BenB196 commented 2 weeks ago

Looking at the history of:

https://github.com/elastic/integrations/blob/42826c851cd38df1cb229b31f184f68ee89f7a80/packages/istio/data_stream/istiod_metrics/elasticsearch/ingest_pipeline/default.yml#L23-L26

Added as part of the original PR #4253

It's not clear why this was added, I suspect that this could be removed, and this issue could be resolved.

BenB196 commented 1 week ago

Looking at this a bit more closely, I'm not actually sure if this is a "bug" or intended.

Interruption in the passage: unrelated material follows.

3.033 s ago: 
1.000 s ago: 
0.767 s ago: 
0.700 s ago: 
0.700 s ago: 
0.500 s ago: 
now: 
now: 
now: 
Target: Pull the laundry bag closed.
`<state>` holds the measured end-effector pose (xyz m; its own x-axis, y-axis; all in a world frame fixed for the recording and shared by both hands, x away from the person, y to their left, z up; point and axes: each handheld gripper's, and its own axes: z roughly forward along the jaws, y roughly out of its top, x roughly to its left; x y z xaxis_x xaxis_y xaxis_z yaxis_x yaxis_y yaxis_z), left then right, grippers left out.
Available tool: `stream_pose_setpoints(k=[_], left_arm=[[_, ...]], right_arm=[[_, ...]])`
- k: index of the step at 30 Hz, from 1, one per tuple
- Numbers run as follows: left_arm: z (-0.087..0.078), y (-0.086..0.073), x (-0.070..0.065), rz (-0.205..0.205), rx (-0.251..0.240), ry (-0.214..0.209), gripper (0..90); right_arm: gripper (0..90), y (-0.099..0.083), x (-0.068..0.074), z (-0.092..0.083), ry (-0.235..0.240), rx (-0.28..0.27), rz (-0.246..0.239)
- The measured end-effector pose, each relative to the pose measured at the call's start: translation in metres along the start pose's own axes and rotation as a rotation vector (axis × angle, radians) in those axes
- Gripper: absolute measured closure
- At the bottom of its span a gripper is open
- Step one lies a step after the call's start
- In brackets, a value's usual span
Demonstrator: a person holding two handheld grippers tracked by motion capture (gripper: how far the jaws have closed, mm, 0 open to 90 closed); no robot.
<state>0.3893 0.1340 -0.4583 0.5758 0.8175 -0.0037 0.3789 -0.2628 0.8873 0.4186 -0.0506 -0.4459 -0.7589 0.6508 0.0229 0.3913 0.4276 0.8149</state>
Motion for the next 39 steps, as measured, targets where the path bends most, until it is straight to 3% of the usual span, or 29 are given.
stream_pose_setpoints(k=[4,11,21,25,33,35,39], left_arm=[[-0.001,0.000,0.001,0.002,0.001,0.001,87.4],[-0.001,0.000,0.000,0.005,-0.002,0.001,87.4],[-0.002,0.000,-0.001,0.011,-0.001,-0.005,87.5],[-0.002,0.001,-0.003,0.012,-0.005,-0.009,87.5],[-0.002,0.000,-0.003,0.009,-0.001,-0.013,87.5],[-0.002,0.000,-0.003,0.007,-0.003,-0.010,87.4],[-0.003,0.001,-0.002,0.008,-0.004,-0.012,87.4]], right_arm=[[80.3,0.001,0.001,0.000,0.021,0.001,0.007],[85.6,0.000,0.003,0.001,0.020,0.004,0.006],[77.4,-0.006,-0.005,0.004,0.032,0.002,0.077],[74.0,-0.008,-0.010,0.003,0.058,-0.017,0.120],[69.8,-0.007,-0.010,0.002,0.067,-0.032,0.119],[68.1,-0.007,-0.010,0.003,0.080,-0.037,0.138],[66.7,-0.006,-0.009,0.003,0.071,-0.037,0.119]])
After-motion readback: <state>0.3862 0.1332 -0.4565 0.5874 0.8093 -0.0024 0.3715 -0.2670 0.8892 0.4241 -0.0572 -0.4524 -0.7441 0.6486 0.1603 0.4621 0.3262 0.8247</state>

Using a more specific example:

"_source": {
  "@timestamp": "2024-10-26T12:50:14.571Z",
  "@version": "1",
  "agent": {
    "ephemeral_id": "012b62b9-8748-4257-b148-4e82191cfdd8",
    "id": "d3c8a4ad-d4c1-41a6-bc4d-32942f79f522",
    "name": "monitoring-fq875",
    "type": "metricbeat",
    "version": "8.14.3"
  },
  "data_stream": {
    "dataset": "istio.istiod_metrics",
    "namespace": "private.default.production",
    "type": "metrics"
  },
  "ecs": {
    "version": "8.6.0"
  },
  "elastic_agent": {
    "id": "d3c8a4ad-d4c1-41a6-bc4d-32942f79f522",
    "snapshot": false,
    "version": "8.14.3"
  },
  "event": {
    "agent_id_status": "auth_metadata_missing",
    "dataset": "istio.istiod_metrics",
    "duration": 7565596,
    "ingested": "2024-10-26T12:50:25Z",
    "kind": "metric",
    "module": "istio"
  },
  "host": {
    "architecture": "x86_64",
    "containerized": true,
    "hostname": "monitoring-fq875",
    "id": "047f4adf0d834eaa883d97a880781760",
    "name": "monitoring-fq875",
    "os": {
      "codename": "focal",
      "family": "debian",
      "kernel": "5.4.0-137-generic",
      "name": "Ubuntu",
      "platform": "ubuntu",
      "type": "linux",
      "version": "20.04.6 LTS (Focal Fossa)"
    }
  },
  "istio": {
    "istiod": {
      "labels": {
        "instance": "istiod.istio-system:15014",
        "job": "prometheus",
        "version": "1.23.1"
      },
      "labels_id": "rhdvqrHt7hTr7GH5lFq2mD31JGA=",
      "metrics": {
        "pilot_xds": {
          "value": 5
        }
      }
    }
  },
  "metricset": {
    "period": 10000
  },
  "tags": "beats_input_raw_event"
}
[2024-10-26T12:50:25,557][WARN ][logstash.outputs.elasticsearch][elastic-agent][elastic_agent_elasticsearch_output] Failed action {:status=>409, :action=>["create", {:_id=>nil, :_index=>"metrics-istio.istiod_metrics-private.default.production", :routing=>nil}, {"prometheus"=>{"labels"=>{"version"=>"1.23.1", "instance"=>"istiod.istio-system:15014", "job"=>"prometheus"}, "pilot_xds"=>{"value"=>5}}, "event"=>{"module"=>"prometheus", "dataset"=>"istio.istiod_metrics", "duration"=>8044930}, "tags"=>["beats_input_raw_event"], "@timestamp"=>2024-10-26T12:50:14.571Z, "ecs"=>{"version"=>"8.0.0"}, "@version"=>"1", "agent"=>{"ephemeral_id"=>"012b62b9-8748-4257-b148-4e82191cfdd8", "version"=>"8.14.3", "id"=>"d3c8a4ad-d4c1-41a6-bc4d-32942f79f522", "name"=>"monitoring-fq875", "type"=>"metricbeat"}, "metricset"=>{"name"=>"collector", "period"=>10000}, "data_stream"=>{"namespace"=>"private.default.production", "dataset"=>"istio.istiod_metrics", "type"=>"metrics"}, "service"=>{"type"=>"prometheus", "address"=>"http://istiod.istio-system:15014/metrics"}, "host"=>{"hostname"=>"monitoring-fq875", "containerized"=>true, "architecture"=>"x86_64", "id"=>"047f4adf0d834eaa883d97a880781760", "name"=>"monitoring-fq875", "os"=>{"version"=>"20.04.6 LTS (Focal Fossa)", "name"=>"Ubuntu", "codename"=>"focal", "type"=>"linux", "platform"=>"ubuntu", "family"=>"debian", "kernel"=>"5.4.0-137-generic"}}, "elastic_agent"=>{"version"=>"8.14.3", "id"=>"d3c8a4ad-d4c1-41a6-bc4d-32942f79f522", "snapshot"=>false}}], :response=>{"create"=>{"status"=>409, "error"=>{"type"=>"version_conflict_engine_exception", "reason"=>"[yFVUdPrnE3bEh5JiAAABksjglas][LEIgNgvoLGR0pnOGLdGZAmTvTk69cY8zMZwD0_9-b9Zq6XJvE2Y_RiZOv_8u@2024-10-26T12:50:14.571Z]: version conflict, document already exists (current version [1])", "index_uuid"=>"_UXCMxmYQSmzU4EePR_Gkw", "shard"=>"0", "index"=>".ds-metrics-istio.istiod_metrics-private.default.production-2024.10.24-000107"}}}}

These 2 events are almost identical, the only difference is that the event.duration value is different:

"duration": 7565596, -> "duration"=>8044930

It'd seem really weird to add duration as a TSDS dimension, but that seems to be the only difference between these 2 events. I'm not sure if this should really be a "bug" that gets fixed, or left as is.